▸ **WHAT TO WORK ON**
Scan the data below and state how many of its lines contain the word "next", giving only the figure.
(RECORDS FOR PROCESSING Opens)
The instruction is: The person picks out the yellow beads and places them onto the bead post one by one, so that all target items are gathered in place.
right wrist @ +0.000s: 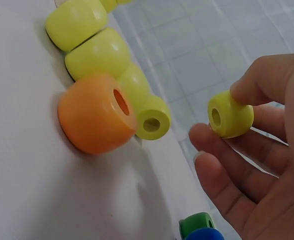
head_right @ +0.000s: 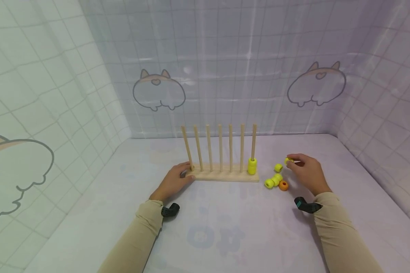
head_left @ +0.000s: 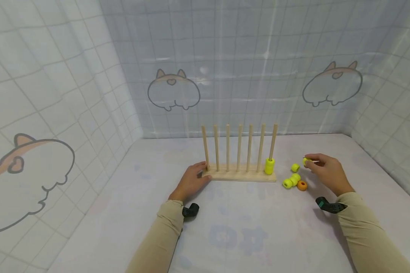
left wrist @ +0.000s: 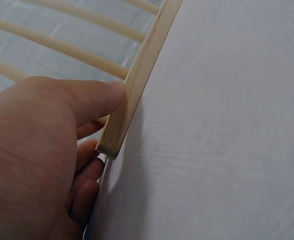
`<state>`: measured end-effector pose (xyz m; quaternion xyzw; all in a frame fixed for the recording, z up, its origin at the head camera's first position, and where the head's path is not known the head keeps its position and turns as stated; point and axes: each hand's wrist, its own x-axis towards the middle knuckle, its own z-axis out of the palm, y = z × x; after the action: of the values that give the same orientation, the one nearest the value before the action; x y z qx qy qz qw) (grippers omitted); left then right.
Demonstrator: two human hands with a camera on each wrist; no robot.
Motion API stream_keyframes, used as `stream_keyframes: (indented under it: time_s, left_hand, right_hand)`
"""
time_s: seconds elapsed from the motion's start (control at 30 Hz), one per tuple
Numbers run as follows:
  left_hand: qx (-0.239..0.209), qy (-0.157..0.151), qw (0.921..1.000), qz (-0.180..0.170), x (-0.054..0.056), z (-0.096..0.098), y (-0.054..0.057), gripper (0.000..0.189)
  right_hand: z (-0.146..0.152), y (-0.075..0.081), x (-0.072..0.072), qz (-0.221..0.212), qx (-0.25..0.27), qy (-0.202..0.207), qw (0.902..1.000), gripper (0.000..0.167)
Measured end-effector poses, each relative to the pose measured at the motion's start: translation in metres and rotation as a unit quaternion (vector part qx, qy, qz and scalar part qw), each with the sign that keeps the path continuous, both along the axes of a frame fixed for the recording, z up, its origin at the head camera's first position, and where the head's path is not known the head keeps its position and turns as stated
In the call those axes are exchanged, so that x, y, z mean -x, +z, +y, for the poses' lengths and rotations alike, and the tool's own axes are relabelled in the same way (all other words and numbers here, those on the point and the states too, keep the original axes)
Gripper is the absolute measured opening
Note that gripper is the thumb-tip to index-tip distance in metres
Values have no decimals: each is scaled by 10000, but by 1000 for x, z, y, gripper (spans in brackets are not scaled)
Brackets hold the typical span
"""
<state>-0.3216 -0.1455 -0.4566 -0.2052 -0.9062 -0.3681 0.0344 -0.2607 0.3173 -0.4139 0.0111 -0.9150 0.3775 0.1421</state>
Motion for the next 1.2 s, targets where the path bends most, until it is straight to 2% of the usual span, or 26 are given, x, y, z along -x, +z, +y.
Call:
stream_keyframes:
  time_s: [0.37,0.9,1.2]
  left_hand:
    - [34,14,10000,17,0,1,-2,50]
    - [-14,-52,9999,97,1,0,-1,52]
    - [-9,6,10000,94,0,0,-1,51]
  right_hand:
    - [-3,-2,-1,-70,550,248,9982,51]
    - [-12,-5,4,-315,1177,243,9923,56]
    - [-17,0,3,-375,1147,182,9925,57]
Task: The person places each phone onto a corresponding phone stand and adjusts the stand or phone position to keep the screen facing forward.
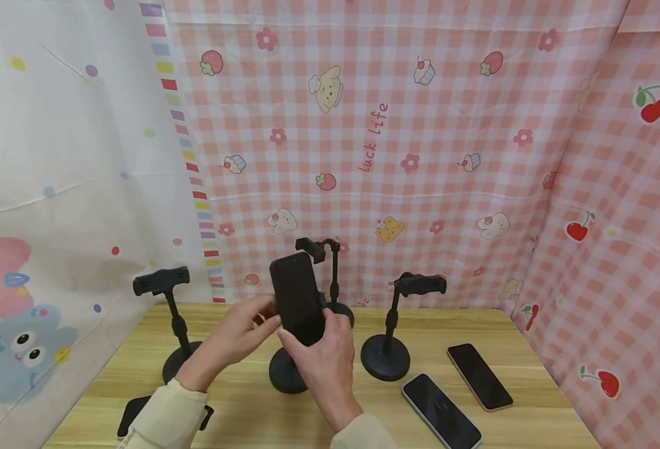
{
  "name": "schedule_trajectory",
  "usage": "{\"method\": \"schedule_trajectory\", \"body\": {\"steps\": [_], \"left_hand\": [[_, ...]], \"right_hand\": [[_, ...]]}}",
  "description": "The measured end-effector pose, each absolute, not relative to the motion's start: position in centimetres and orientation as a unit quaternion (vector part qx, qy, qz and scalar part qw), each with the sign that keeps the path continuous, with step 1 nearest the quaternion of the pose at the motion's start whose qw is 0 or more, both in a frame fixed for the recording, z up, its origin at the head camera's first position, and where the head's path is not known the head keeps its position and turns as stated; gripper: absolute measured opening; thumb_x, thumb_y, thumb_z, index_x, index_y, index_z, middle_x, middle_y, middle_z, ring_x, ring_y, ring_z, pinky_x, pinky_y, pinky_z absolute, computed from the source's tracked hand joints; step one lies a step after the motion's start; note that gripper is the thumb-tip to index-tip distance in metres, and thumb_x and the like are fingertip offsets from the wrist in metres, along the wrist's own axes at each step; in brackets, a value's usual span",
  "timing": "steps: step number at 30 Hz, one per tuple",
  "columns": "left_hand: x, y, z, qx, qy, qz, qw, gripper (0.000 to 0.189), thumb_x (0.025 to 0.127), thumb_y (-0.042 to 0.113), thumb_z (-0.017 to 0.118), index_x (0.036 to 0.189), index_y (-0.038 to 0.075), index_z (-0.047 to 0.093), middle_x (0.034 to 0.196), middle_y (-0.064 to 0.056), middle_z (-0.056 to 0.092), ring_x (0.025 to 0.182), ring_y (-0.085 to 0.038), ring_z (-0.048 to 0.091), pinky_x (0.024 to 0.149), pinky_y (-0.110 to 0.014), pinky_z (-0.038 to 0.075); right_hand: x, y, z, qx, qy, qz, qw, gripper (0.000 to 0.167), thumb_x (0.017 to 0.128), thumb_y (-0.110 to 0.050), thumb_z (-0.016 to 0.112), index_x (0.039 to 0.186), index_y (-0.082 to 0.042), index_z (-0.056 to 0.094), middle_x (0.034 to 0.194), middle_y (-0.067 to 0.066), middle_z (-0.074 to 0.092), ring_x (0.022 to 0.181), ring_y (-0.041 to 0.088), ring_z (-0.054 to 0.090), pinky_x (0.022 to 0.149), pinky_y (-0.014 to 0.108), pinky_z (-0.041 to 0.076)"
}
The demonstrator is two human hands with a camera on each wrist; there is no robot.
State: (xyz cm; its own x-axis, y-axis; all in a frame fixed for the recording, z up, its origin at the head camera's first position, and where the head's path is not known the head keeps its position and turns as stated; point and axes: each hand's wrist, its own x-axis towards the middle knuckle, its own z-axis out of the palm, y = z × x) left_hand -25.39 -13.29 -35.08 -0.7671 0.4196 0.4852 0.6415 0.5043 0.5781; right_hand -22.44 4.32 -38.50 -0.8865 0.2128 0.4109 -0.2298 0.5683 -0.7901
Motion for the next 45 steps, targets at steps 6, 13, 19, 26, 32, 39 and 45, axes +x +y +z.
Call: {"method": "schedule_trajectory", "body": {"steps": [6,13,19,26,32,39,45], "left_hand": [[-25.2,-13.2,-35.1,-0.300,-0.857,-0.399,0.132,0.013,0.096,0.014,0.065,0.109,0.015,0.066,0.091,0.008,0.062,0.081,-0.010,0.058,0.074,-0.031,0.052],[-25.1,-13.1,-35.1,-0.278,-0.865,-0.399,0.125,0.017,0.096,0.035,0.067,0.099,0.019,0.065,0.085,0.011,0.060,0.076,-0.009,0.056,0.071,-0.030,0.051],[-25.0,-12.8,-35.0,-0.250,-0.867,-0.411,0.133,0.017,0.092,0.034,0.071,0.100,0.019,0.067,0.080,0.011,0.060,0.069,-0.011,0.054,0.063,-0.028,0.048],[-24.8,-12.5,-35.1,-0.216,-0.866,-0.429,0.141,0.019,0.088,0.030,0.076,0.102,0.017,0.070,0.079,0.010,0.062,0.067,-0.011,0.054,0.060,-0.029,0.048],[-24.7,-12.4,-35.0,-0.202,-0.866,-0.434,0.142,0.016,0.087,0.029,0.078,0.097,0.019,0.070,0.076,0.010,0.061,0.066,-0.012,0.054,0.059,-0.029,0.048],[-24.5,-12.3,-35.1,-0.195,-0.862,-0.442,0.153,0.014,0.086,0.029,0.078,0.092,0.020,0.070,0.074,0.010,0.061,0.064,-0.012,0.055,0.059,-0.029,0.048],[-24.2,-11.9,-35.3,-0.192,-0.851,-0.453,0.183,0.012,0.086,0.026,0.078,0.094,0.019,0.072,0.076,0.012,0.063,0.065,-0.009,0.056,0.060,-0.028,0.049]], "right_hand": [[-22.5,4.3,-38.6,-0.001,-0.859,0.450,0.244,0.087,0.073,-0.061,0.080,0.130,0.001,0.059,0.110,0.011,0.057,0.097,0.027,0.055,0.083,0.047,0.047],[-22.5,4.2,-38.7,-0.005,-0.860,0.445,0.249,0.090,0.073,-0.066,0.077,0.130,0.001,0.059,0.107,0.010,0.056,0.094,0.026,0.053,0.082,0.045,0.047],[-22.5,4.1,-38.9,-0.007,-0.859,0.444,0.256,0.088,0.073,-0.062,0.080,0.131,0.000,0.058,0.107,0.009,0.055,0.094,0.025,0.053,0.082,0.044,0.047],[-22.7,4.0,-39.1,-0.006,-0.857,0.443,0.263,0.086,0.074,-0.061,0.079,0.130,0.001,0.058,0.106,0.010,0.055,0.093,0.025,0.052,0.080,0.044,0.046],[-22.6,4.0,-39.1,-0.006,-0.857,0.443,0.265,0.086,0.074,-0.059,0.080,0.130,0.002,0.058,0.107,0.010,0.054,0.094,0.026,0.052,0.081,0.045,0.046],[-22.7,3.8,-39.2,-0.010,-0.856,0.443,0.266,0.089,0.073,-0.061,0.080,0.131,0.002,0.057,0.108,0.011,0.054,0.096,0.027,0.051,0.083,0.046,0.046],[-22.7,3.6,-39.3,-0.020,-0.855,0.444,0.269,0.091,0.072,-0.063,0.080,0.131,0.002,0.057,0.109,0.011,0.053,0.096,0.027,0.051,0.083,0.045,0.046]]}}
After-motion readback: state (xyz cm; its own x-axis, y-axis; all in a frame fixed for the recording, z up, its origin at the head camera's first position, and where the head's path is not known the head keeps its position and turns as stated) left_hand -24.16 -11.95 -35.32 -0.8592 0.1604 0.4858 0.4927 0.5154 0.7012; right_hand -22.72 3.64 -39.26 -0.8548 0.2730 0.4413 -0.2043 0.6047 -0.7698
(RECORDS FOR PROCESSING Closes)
▸ **TASK OUTPUT**
2